Chapter 123 Sleep and Fatigue in Cancer Patients
Abstract
Patients with cancer complain of fatigue before treatment, during chemotherapy or radiation therapy, and after the completion of therapy.1 These patients also complain of sleep disruption.2 Both fatigue and poor sleep probably contribute to decreased quality of life.3 There is a growing body of literature on the relationship between fatigue and the quality or quantity of sleep. This chapter will review the evidence on cancer-related sleep disruption and fatigue and their treatment, as well as the possible contribution of poor sleep and desynchronized circadian rhythms to cancer-related fatigue.
Epidemiology
Sleep Disruption
The prevalence of sleep complaints in cancer patients has been studied primarily in cross-sectional studies using convenience samples with heterogeneous definitions and measures of sleep disturbances. In a large questionnaire study of over 900 patients with different types of cancer, fatigue (44%), leg restlessness (41%), insomnia (31%), and excessive sleepiness (28%) were the most prevalent complaints.4 Another survey showed that 61% of the cancer patients had significant sleep deficits, but there was no difference in sleep complaints between the cancer patients and patients with medical conditions other than cancer.5 Almost half of the group had a poor sleep efficiency (defined as the percentage of time spent asleep) below 85%. Those patients receiving radiation or chemotherapy tended to have more sleep disturbances than those not receiving treatment. In addition, sleep problems predicted deficits in quality of life.

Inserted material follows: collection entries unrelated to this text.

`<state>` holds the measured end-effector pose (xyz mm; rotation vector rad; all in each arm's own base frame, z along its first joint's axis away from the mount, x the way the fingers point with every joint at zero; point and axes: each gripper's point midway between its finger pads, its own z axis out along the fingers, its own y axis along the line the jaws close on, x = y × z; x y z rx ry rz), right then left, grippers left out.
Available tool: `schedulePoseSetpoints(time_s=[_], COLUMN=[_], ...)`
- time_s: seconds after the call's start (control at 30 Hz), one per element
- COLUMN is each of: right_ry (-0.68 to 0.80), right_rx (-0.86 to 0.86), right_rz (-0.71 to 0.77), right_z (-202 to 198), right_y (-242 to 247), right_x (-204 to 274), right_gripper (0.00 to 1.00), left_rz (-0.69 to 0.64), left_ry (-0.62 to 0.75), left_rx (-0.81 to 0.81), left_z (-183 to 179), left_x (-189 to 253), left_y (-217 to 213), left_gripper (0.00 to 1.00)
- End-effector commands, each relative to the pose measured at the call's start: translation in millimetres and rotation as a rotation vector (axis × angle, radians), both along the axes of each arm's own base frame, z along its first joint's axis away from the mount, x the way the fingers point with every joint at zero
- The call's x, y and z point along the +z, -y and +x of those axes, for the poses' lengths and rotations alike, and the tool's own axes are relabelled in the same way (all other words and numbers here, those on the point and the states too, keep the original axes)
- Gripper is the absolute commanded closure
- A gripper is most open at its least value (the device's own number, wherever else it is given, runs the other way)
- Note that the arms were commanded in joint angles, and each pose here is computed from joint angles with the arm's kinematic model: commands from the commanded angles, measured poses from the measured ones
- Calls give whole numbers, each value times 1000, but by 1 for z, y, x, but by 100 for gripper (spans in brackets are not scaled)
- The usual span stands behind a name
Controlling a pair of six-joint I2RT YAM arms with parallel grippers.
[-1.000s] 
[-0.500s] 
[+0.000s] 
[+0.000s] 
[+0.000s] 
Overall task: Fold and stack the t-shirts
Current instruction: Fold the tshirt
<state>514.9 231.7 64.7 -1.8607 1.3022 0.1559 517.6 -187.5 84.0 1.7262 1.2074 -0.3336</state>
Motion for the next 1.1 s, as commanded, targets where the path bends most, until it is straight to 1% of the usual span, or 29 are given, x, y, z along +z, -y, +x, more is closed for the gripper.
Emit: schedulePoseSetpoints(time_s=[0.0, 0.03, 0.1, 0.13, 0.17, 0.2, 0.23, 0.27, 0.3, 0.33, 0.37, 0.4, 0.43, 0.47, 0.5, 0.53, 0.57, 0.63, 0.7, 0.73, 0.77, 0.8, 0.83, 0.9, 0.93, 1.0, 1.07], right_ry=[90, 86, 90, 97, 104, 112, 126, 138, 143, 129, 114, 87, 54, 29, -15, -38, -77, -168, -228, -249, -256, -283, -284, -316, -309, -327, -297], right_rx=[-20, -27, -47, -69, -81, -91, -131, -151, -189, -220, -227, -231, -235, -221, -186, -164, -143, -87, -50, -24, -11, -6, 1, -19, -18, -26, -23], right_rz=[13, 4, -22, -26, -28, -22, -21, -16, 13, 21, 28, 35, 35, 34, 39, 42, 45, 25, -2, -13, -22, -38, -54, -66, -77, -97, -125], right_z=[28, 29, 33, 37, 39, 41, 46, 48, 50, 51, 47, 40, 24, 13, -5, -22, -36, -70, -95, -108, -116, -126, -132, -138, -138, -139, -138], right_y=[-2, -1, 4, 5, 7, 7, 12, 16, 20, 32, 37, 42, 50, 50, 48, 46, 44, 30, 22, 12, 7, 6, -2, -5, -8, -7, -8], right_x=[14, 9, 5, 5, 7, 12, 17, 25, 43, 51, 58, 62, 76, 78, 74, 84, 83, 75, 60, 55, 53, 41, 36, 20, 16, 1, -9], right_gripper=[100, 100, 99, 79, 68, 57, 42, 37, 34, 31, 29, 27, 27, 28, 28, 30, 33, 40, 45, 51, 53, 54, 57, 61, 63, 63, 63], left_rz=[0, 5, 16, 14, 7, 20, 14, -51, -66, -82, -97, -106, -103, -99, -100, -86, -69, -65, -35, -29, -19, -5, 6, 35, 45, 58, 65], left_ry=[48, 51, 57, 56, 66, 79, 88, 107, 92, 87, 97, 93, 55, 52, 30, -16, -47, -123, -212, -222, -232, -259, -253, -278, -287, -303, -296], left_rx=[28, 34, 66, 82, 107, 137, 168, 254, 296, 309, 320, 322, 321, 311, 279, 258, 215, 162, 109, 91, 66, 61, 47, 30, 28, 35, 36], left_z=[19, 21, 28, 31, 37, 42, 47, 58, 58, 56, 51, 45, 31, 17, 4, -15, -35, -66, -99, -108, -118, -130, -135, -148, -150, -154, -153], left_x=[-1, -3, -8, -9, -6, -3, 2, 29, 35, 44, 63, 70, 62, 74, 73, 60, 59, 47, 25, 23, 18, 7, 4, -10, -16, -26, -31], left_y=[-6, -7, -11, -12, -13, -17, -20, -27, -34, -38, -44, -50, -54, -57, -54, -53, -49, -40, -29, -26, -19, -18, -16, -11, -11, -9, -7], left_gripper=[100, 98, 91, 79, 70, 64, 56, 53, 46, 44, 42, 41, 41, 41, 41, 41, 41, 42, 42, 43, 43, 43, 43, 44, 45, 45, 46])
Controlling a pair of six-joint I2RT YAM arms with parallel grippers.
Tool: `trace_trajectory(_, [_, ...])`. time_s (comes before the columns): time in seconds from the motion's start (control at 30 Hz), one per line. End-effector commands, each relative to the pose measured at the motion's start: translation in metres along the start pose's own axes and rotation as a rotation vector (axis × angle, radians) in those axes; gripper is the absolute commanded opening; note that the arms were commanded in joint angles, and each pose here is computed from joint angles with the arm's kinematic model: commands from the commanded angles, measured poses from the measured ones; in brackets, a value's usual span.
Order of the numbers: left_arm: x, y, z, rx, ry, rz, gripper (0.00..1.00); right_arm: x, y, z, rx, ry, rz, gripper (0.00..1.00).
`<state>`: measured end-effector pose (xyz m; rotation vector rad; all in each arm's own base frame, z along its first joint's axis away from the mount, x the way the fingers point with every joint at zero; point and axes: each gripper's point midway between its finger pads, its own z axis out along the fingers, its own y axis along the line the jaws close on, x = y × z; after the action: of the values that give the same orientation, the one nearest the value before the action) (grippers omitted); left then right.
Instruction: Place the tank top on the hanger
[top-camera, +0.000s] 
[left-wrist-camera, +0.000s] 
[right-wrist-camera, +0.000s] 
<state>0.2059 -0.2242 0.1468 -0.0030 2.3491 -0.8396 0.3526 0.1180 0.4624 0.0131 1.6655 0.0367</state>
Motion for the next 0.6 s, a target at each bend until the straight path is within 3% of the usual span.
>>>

Prevalence rates of insomnia symptoms have ranged from 30% to 50%.6,7 Only two studies have attempted to distinguish between having subclinical and clinical levels of insomnia in cancer patients. These studies found prevalence rates of insomnia symptoms of 48% in breast cancer survivors and 32% in prostate cancer survivors.8,9 With insomnia syndrome defined as sleep-onset latency or wake after sleep onset greater than 30 minutes, at least 3 nights per week, associated with a sleep efficiency lower than 85% and significant daytime impairments or marked distress, the prevalences were 19% and 18%, respectively.8,9 In 95% of the cases, the insomnia syndrome was chronic (i.e., duration > 6 months).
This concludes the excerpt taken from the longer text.